First Transfer of Stolen Money
On a Monday evening, funds from one of the flagged addresses holding the pilfered assets were moved to Tornado Cash, a service banned in the US. This transfer signifies the initial movement of money by the hacker to launder it following the crypto heist.
According to a report by Wu Blockchain, the Poloniex hacker transferred 100 ETH, equivalent to approximately $308,000, from address 0x3E…fDFd to the mixing service. Subsequently, PeckShieldAlert revealed that the same address sent 1,100 ETH, worth almost $3.5 million, to Tornado Cash.
#PeckShieldAlert #Poloniex hacker-labeled address 0x3e94…3fdfd has transferred 1.11k $ETH (worth ~$3.4m) to #Tornadocash pic.twitter.com/JIDG0pYfUH
— PeckShieldAlert (@PeckShieldAlert) May 7, 2024
In November 2023, the Justin Sun-led Poloniex Exchange fell victim to a security breach resulting in the theft of $125 million. PeckShield, a blockchain security firm, raised concerns about suspicious activity in the exchange’s hot wallets.
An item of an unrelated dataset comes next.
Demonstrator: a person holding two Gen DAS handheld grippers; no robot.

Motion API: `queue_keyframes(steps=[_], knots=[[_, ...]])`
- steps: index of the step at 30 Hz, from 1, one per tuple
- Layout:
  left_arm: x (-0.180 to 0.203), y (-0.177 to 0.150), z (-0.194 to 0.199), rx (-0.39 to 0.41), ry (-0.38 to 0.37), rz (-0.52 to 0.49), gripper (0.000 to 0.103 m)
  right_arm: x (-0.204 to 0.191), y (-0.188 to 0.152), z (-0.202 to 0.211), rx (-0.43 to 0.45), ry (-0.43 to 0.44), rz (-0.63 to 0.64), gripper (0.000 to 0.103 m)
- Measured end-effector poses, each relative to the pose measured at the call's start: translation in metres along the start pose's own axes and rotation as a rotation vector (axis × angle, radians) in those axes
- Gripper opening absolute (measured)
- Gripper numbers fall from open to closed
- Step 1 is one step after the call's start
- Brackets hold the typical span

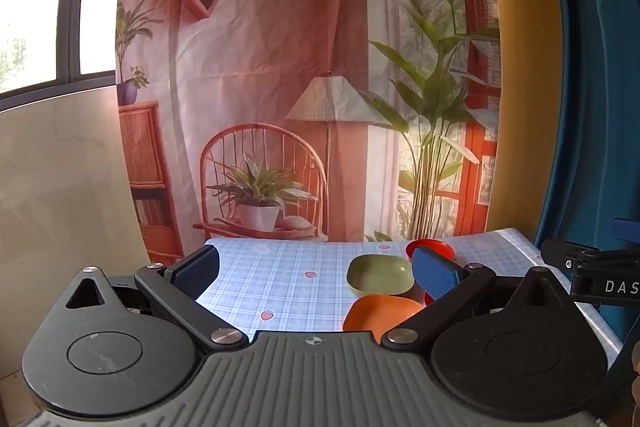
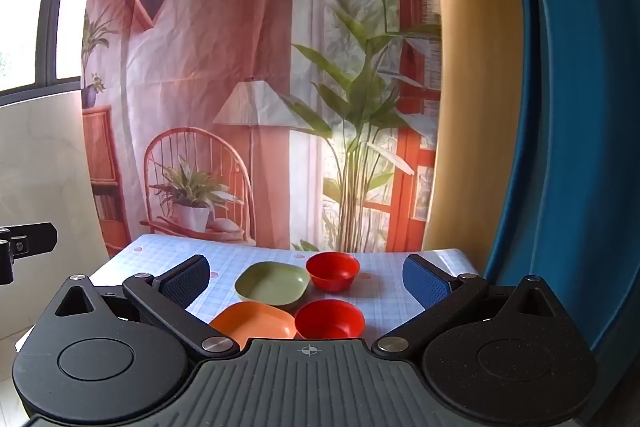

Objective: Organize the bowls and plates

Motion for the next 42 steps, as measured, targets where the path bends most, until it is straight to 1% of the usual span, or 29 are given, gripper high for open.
queue_keyframes(steps=[2, 3, 6, 9, 10, 13, 14, 30, 42], knots=[[-0.0033, 0.0002, -0.0009, -0.001, -0.003, 0.011, 0.103, 0.0001, 0.0, 0.0015, 0.003, -0.001, -0.001, 0.103], [0.0008, 0.0, -0.0005, 0.007, 0.017, -0.016, 0.103, 0.0, 0.0003, 0.0028, 0.002, -0.001, 0.0, 0.103], [0.0022, 0.0003, -0.001, 0.005, 0.016, -0.015, 0.103, 0.001, 0.0001, 0.0013, -0.014, -0.004, -0.004, 0.103], [0.004, 0.0002, 0.0, 0.003, 0.015, -0.015, 0.103, 0.0023, -0.0011, 0.0013, -0.013, -0.006, -0.008, 0.103], [0.0038, -0.0001, 0.001, 0.004, 0.014, -0.015, 0.103, 0.0061, -0.0046, 0.0084, -0.011, -0.007, -0.015, 0.103], [0.0, 0.0001, 0.0009, 0.005, 0.015, -0.016, 0.103, 0.0073, -0.0082, 0.0064, -0.012, -0.009, -0.018, 0.103], [-0.0003, 0.0003, 0.0012, 0.006, 0.016, -0.017, 0.103, 0.0057, -0.0021, 0.0056, -0.016, -0.012, -0.022, 0.103], [0.0006, -0.0003, 0.0001, 0.01, 0.037, -0.018, 0.103, 0.0058, -0.0026, 0.0033, -0.009, -0.011, -0.022, 0.103], [0.0012, -0.0003, 0.0004, 0.008, 0.037, -0.017, 0.103, 0.0066, -0.0013, 0.0034, -0.009, -0.013, -0.019, 0.103]])
Point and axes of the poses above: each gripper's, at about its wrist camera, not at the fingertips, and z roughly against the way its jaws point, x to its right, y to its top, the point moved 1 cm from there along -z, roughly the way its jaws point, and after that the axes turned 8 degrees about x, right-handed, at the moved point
Consequently, Poloniex froze the affected accounts for “maintenance.”
Despite the freezing attempt, the hackers had already made off with millions in cryptocurrency from the compromised addresses. The breach led to losses of $56 million in Ether (ETH), $48 million in TRON (TRX), and $18 million in Bitcoin (BTC). Furthermore, assets like Pepe (PEPE) and Magic (MAGIC) were also taken.
Hacker Defies Warnings
Initially, Tron founder and exchange owner Justin Sun offered a 5% Whitehat reward to the hackers for returning the stolen assets. Subsequently, Sun increased the reward from roughly $6 million to $10 million, conforming to the industry standard of 10%.
Despite Sun’s entreaties and warning that the pilfered assets would lose their value, the hackers did not respond to the offer. Sun even attempted to mark the identified wallet addresses as ineligible by sending $0.10 worth of ETH to them and cautioned investors against engaging with the hackers to prevent their accounts from being frozen.
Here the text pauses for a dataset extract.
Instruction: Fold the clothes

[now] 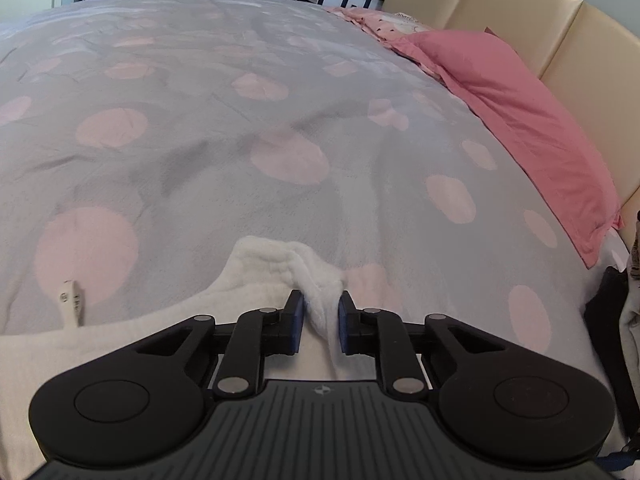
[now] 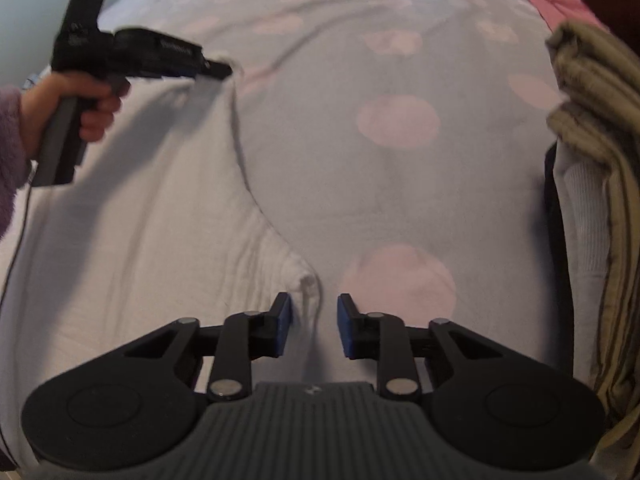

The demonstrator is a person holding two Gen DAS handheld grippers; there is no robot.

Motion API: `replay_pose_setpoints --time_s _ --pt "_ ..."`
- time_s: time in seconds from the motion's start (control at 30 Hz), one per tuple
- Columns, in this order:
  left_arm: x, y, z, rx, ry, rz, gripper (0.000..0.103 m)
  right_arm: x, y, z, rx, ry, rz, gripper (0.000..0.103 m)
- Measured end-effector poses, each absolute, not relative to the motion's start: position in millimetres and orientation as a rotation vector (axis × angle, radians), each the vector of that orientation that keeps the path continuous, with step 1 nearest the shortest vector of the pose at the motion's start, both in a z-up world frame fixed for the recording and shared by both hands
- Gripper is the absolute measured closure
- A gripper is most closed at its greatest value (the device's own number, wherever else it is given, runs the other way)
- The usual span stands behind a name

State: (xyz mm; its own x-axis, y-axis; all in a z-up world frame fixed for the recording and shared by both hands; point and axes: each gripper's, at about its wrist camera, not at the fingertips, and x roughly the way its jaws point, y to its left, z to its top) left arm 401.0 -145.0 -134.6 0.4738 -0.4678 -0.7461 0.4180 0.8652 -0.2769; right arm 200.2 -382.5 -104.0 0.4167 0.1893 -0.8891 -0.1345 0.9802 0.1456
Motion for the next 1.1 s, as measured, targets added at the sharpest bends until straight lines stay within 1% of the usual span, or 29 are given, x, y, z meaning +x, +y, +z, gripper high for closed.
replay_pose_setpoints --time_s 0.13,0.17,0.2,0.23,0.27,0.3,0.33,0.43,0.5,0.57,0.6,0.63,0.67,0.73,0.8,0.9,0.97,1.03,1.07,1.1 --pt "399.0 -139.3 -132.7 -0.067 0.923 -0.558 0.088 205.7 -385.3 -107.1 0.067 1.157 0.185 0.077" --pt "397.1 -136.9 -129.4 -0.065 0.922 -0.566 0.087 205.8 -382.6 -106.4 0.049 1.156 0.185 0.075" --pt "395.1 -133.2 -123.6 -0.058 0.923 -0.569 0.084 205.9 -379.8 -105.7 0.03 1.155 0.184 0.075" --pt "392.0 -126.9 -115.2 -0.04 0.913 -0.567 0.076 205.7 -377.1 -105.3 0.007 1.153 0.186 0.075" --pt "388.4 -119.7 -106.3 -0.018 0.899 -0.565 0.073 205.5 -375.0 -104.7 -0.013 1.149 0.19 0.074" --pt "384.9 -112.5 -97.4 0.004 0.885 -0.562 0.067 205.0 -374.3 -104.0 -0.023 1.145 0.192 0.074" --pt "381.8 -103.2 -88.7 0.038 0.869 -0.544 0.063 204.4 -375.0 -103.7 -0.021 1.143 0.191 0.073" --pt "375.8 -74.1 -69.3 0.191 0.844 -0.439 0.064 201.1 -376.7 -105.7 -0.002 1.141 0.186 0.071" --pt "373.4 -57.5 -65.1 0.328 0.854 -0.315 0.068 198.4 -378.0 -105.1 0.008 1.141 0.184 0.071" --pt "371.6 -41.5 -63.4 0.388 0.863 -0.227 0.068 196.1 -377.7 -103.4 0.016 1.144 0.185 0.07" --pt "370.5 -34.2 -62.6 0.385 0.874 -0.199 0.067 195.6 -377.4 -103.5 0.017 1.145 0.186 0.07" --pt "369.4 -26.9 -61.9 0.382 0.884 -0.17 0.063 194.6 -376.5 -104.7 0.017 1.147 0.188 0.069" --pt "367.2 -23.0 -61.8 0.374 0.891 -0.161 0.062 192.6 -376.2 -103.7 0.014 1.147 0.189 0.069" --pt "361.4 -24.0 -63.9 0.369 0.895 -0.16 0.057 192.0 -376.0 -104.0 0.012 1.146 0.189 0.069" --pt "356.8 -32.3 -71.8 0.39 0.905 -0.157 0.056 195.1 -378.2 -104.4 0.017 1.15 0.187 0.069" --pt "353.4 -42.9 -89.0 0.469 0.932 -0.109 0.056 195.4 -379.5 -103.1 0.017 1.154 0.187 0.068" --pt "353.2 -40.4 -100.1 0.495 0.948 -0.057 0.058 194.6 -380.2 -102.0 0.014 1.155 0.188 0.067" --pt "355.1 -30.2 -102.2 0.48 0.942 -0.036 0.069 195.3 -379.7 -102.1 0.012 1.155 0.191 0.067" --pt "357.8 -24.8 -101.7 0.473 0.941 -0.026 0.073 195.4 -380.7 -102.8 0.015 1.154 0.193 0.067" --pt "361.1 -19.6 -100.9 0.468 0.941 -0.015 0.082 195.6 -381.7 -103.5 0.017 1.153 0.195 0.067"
The Poloniex breach has been linked to the North Korean hacker group Lazarus Group known for its high-profile cyberattacks. Following the exploit, CoinGecko’s data reflected a significant decline in user trust in the centralized exchange, with its trust score plummeting to 5 out of 10 points.
The recent transfers strongly indicate that the stolen funds may never be recovered, as Wu Blockchain has indicated. The hacker used privacy tools to obscure the funds’ traces, making it challenging to directly deposit the crypto assets into exchanges.
Although global regulators have occasionally misused such privacy tools as grounds to crack down on the privacy sector, financial privacy remains crucial for user security. Utilizing privacy tools can support investors in safeguarding their assets.
Despite a reduction in crypto thefts in April after a surge in Q1 2024 where over half a billion dollars were stolen from crypto projects, experts continue to caution crypto investors to remain vigilant against suspicious activities and fortify their security protocols.